Die ARD unterhält in Moskau ein eigenes Studio. Die Korrespondenten sind hier vor Ort. Sie sehen jeden Tag wie ich auch, dass die Sanktionen keinen umfassenden Mangel ausgelöst haben. Von Diskussionen über Gasmangellage, unbezahlbare Strom- und Heizkosten ist Russland weit entfernt. Es gibt hier daher auch keine Proteste im Gegensatz zu den Ländern der EU. Das, was die Sanktionen in Russland auslösen sollten, passiert aktuell in Deutschland, Frankreich und anderen Ländern der EU. Die ARD-Korrespondenten hier vor Ort lassen das unerwähnt, verlieren sich eher in umfassenden Verschwörungstheorien. Man muss es deutlich hervorheben: Trotz all des finanziellen Aufwandes, den die ARD mit ihrem Studio in Moskau betreibt, ist es den Journalisten vor Ort nicht gelungen, tatsächliche Verbindungen zur russischen Politik aufzubauen. Stattdessen kommen in den Beiträgen von Ina Ruck und Kollegen Deutungen auf dem Niveau von Hausfrauenpsychologie zum Zuge und angebliche Kreml-Experten dürfen im Kaffeesatz lesen. Mit Journalismus, der sich um Fakten und Einsichten bemüht, hat all das nichts zu tun. Im Gegenteil wird mit der Präsenz der ARD in Russland dem deutschen Medienkonsumenten ein Zugang zu Russland und zur Politik in Russland vorgetäuscht, der weder existiert noch gewünscht ist. Schon die bloße Wiedergabe der russischen Position fällt unter den Begriff der Desinformation und wird daher für den Zuschauer entsprechend eingeordnet.

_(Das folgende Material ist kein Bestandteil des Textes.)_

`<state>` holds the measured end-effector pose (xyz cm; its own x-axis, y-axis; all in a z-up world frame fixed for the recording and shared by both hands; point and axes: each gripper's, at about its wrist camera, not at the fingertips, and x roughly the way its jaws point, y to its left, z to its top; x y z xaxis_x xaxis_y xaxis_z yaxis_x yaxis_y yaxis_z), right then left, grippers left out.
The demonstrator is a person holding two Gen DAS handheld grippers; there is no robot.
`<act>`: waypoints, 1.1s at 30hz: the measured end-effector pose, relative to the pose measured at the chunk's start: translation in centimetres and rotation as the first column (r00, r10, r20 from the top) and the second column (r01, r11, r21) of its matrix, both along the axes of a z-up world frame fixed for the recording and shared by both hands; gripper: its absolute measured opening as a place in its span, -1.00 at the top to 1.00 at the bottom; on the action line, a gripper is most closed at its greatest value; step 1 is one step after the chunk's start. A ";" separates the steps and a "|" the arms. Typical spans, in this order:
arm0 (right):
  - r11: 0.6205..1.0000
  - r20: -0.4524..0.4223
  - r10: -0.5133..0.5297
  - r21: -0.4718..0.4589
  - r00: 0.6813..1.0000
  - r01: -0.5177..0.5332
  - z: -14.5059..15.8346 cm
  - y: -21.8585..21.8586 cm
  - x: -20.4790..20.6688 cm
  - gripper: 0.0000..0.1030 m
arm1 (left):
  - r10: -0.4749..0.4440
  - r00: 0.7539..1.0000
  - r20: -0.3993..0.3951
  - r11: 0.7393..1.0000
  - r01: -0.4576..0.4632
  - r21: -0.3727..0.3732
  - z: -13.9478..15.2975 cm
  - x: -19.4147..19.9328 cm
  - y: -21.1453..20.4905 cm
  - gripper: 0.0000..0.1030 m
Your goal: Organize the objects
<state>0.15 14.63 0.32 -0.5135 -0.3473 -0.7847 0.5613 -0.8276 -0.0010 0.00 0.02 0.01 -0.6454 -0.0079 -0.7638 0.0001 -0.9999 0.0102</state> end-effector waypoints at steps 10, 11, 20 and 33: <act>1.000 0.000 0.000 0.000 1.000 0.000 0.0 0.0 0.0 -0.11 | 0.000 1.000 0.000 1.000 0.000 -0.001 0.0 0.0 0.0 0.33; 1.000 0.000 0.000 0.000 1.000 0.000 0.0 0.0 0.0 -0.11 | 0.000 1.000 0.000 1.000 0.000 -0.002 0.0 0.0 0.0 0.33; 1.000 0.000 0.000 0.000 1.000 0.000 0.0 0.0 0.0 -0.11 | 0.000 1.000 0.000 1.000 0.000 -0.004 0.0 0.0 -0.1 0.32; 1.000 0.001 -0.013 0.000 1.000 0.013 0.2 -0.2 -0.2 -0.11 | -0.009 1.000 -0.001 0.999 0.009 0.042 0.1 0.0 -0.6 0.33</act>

Für den deutschen Medienkonsumenten ist wichtig zu verstehen, dass die großen deutschen Medien inklusive der Öffentlich-Rechtlichen vollumfänglich dysfunktional sind. Sie schützen aktuell weder die Demokratie noch informieren sie in einer Weise, dass durch die Breite der Information Risse in der Gesellschaft geschlossen werden können. Die deutschen Medien setzen auf Spaltung und Ausgrenzung, nicht auf die Vermittlung von Verstehen und Bemühen um Verständnis. Stattdessen verkündet der Mainstream aktuell "Wahrheiten", die in der behaupteten Absolutheit natürlich nicht existieren. Er trägt damit zum Zerfall und der Spaltung der deutschen Gesellschaft, zur Demontage der Demokratie weit mehr bei, als es RT je könnte – wenn es denn in überhaupt im RT-Auftrag läge.

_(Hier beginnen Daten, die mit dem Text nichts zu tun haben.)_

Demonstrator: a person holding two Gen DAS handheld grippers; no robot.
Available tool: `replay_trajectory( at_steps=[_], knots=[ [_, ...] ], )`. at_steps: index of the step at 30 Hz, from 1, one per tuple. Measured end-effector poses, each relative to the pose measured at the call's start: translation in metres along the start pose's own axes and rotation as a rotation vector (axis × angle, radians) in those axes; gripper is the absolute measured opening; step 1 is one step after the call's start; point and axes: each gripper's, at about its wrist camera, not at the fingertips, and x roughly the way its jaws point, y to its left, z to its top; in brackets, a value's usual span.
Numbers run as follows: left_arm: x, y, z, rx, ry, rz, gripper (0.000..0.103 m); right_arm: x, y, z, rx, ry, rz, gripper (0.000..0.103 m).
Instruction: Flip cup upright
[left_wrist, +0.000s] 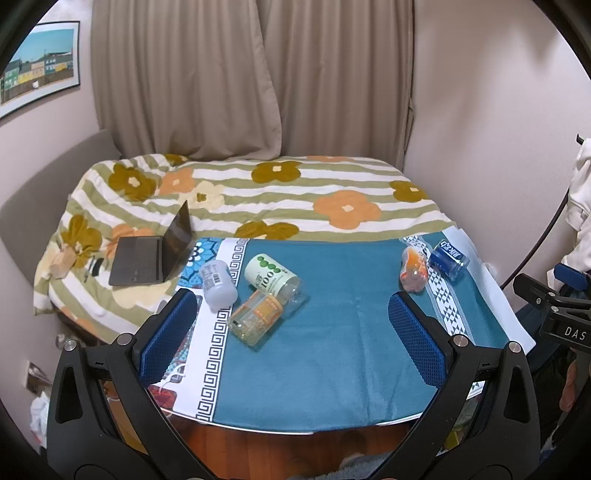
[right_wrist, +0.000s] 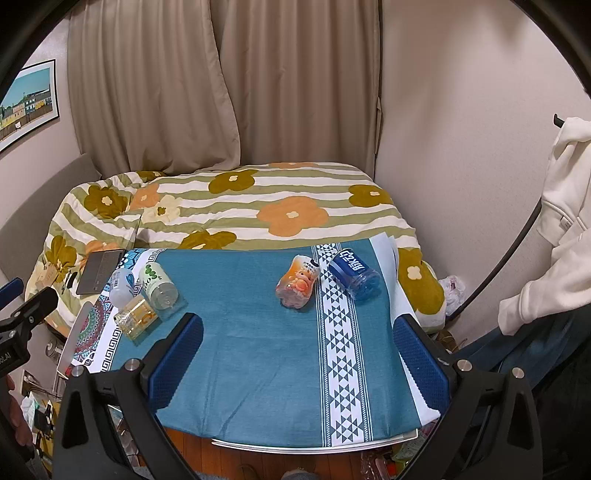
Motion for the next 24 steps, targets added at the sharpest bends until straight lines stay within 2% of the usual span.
replay_trajectory(
  at_steps=[16,24],
  knots=[
    [0.001,0.001,0.002,0.000,0.012,0.001,0.103,0.000,-0.002,0.002,-0.002,0.000,0.004,0.103],
    [0.013,0.034,0.007,-0.008,0.072,0.031,0.103,0.005,0.015,0.008,-0.031,0.015,0.025,0.103]
  ],
)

Für Deutschland ist zu wünschen, dass der Einfluss des Journalismus der großen Häuser eher früher als später gebrochen wird. Der deutsche Journalismus ist zum Feind des Zusammenhalts der deutschen Gesellschaft geworden und unterminiert grundlegende demokratische Werte. Das ist inzwischen für viele fühlbar geworden.